7 thoughts on “Getting It Up Early

  1. One of the problem I have with *spring forwad/fall back* is that I have to dig my wristwatch instruction booklet out twice a year to reset the timepiece. The damn thing is written in six languages with tiny, tiny print.

    Mrs Poleczech’s Government Motors vehicle is likewise difficult to re-time; and I have to get the owner’s manual out of the glove box and refresh my memory each time. Her Ford luxury sedan and my huge Ford Explosion have clock reset buttons that are self-explanatory.

    The clock on the microwave is tricky, but we have power outtages here often enough that I have learned how to do it from experience. The one that wakes me every morning from my bedside table is *hotel alarm clock* style, and I can do it in my sleep — no pun intended.

    Luckily my cell phone and computer have brains enough to reset themselves. My cats are the ones that baffle me. They have neither wrist watches nor electronic gizmos; yet, they had no problem at all with the recent time change.

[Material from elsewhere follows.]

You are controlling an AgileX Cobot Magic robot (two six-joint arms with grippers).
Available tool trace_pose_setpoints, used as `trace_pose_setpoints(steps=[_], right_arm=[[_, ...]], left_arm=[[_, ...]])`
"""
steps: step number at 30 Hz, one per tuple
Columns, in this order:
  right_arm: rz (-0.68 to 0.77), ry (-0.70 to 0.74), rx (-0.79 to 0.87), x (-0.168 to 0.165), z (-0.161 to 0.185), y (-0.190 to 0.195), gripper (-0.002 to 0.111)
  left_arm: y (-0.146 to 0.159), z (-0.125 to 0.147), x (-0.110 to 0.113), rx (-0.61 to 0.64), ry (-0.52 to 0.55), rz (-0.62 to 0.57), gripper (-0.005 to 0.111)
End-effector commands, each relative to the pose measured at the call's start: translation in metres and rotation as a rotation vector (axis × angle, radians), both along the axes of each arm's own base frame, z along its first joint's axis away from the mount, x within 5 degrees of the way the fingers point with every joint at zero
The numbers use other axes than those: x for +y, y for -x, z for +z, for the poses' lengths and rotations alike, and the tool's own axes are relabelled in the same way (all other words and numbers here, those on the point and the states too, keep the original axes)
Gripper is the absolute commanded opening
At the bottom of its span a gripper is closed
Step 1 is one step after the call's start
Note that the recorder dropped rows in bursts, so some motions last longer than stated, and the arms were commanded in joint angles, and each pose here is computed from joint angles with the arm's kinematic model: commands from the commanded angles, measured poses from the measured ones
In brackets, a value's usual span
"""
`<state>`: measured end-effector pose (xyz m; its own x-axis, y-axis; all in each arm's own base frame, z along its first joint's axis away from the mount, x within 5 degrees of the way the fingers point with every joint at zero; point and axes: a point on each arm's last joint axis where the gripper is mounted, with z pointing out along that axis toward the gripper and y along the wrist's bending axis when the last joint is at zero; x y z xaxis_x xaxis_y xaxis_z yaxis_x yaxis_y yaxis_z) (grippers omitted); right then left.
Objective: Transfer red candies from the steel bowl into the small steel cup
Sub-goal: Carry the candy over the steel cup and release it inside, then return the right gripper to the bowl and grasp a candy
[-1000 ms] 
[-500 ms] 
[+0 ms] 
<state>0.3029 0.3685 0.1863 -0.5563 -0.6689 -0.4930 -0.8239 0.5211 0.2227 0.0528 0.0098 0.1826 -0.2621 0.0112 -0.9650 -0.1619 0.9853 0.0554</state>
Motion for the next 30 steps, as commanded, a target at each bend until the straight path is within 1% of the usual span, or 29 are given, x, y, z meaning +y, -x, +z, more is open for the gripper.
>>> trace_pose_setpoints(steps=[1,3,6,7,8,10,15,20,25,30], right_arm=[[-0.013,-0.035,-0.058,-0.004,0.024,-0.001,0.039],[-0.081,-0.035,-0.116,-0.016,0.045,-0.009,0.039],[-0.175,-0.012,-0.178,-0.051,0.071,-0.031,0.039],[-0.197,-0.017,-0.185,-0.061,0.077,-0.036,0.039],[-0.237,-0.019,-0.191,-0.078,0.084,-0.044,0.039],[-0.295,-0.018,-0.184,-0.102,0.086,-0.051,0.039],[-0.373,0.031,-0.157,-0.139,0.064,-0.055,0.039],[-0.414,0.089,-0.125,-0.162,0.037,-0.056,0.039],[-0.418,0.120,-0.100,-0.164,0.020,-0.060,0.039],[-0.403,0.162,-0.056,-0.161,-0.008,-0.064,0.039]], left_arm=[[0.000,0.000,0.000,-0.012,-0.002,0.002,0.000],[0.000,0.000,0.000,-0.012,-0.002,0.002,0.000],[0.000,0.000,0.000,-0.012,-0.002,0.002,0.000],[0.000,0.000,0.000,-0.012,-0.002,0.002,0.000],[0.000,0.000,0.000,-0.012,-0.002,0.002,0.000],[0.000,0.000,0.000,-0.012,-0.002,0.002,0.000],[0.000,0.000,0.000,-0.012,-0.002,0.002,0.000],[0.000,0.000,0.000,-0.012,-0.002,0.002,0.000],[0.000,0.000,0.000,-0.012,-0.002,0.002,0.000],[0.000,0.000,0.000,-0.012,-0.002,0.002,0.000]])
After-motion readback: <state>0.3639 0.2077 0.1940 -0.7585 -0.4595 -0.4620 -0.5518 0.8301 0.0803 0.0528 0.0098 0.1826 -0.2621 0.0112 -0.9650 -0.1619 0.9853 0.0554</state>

    And, of course, there is my bladder. It is the best timepiece of all. You can dicker with your clock — and fool Father Time — but no way can you fool Mother Nature. She woke me up right on schedule.

    — George

  2. Tsk.

    “Savings Time”

    Tsk, tsk.

    Some people like to call the last book in (most) New Testaments “Revelations” but of course people who are both smart and who know stuff understand it is “The Book of Revelation to St John” or “The Revelation” if you insist on shortening it.

    Likewise, it is not “Daylight SavingS Time” but rather “Daylight Saving Time.” That is, it is the time period in which we “save daylight.”

    I did not realize daylight was in trouble and required saving.

    The automatic clock that sets itself and sits next to my bed, however, will need saving. It seems to think it is one hour earlier than it is. That will make the second time it has vexed me.

  3. I slept pretty well last Sunday. One alarm did, too. One clock went off on time but the other didn’t. It reset itself by an hour in the dark reaches of the night to give me an extra hour, a week too early. It will steal it back a few weeks late in the Spring.

    Sleep was a little … off … this Sunday. I carefully set all the clocks ahead that needed it. My other alarm clock, though, is automagic and has an “old DST/new DST” switch set to new DST. I didn’t change it. Guess what woke us at OH DARK:FREAKING-THIRTY AYEM? The alarm clock automagic feature itself, in spite of the DST switch, was turned off. <grumble>

    A wise lady once told me “A snooze button is a poor substitute for no alarm clock at all.”

  4. FWIW, gekko’s and my comments were posted in the 4:00 EST hour, not the 5:00 hour the Euro host thinks we still use.

  5. European Time zones vex me. Mrs Poleczech and I flew to Europe twice in ’87 and once in ’88, and both times we arrived there much later than my watch declared. Not only that, but we left the USA in 98F temperature wearing tropical clothing and arrived in 55F. Thank goodness this was before the widespread Islamic terrorist threat, otherwise Mrs Poleczech’s proturuding tips would have forced her to take off her shoes.

    I’m telling you that here is a lot more to this Daylight Saving(s) Time than we were told by media and Ben Franklin.

    — George

  6. Fortunately, Anuko World Clock keeps me sync’ed. Gizmo in the LR corner gives me the times I need to know: Here, Phoenix, Austin, Helsinki, Bangalore, and Penang/Taipei/Shanghai. The whole DST thing is stupid, but it’s fun to watch the clocks jump around.